> Work instruction
Once the pictures are set aside, reproduce the remaining data exactly.

> Source material

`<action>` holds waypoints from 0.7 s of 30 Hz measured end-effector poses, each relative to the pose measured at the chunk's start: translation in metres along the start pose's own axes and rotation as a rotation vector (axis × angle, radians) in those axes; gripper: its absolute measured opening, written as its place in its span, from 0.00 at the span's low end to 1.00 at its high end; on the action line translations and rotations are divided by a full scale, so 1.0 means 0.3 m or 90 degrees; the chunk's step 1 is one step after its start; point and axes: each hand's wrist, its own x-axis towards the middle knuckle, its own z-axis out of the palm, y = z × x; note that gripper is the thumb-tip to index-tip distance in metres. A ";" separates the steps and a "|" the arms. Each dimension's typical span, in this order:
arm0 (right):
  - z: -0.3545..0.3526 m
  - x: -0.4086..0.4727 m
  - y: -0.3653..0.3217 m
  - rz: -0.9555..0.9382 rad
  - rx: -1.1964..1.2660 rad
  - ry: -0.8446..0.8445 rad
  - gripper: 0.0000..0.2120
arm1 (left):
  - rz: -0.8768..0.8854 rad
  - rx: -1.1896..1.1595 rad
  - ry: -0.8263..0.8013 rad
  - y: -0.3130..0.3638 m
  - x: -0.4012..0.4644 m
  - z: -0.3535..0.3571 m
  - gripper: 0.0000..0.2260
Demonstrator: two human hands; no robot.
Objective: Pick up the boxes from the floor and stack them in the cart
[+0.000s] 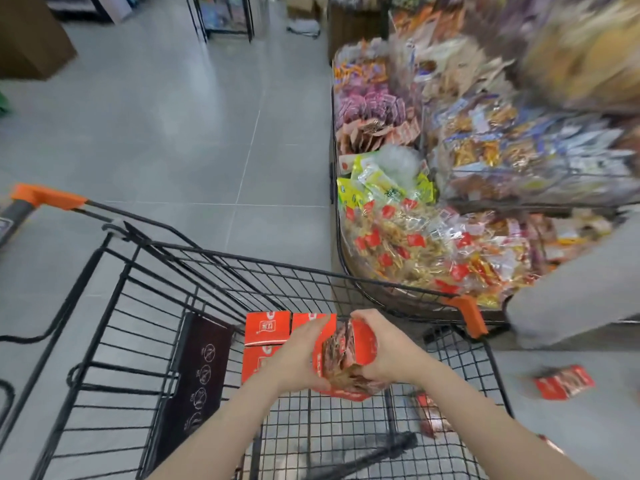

> Task solution
`<action>` holds waypoints from 0.7 s of 30 Hz measured end-effector poses, each relative to the pose measured at the chunk's start: translation in metres along the start pose's own axes and rotation as a rotation vector (axis × angle, radians) in those axes; gripper: its absolute measured opening, written as its place in its span, from 0.00 at the span's low end to 1.00 at its high end; on the action line translations and rotations are divided by a full scale, so 1.0 means 0.3 m or 90 degrees; the chunk's step 1 is one step after its start; point and axes: each hand's wrist, its own x-axis towards the middle knuckle, its own z-axis out of the palm, y = z × x; note that gripper is the thumb-tip to index-tip distance in metres. A ";" separates the steps and a "|" the arms. Each dimension's typical span, in this order:
arm0 (right):
  - z: -0.3545..0.3526 m
  - x: -0.4086..0.4727 m
  - y: -0.3653..0.3217 m
  - rz: -0.9555..0.9382 rad
  - rx: -1.1964..1.2660 rad
  - ry: -0.8446..0.8445 rad
  - gripper: 0.0000..0.2120
arm1 (left):
  - rz: -0.8768..0.8854 rad
  - rx: -1.1896..1.1595 rad
  - ry: -0.8263..0.8013 rad
  - y: -0.3130..0.3638 m
  - x: -0.4012..0.4644 m
  - z: -0.3535..0.3571 m
  - gripper: 0.0000..0.2260
Demonstrator: two human hands; no robot.
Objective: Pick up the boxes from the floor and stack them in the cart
[+0.000s] 

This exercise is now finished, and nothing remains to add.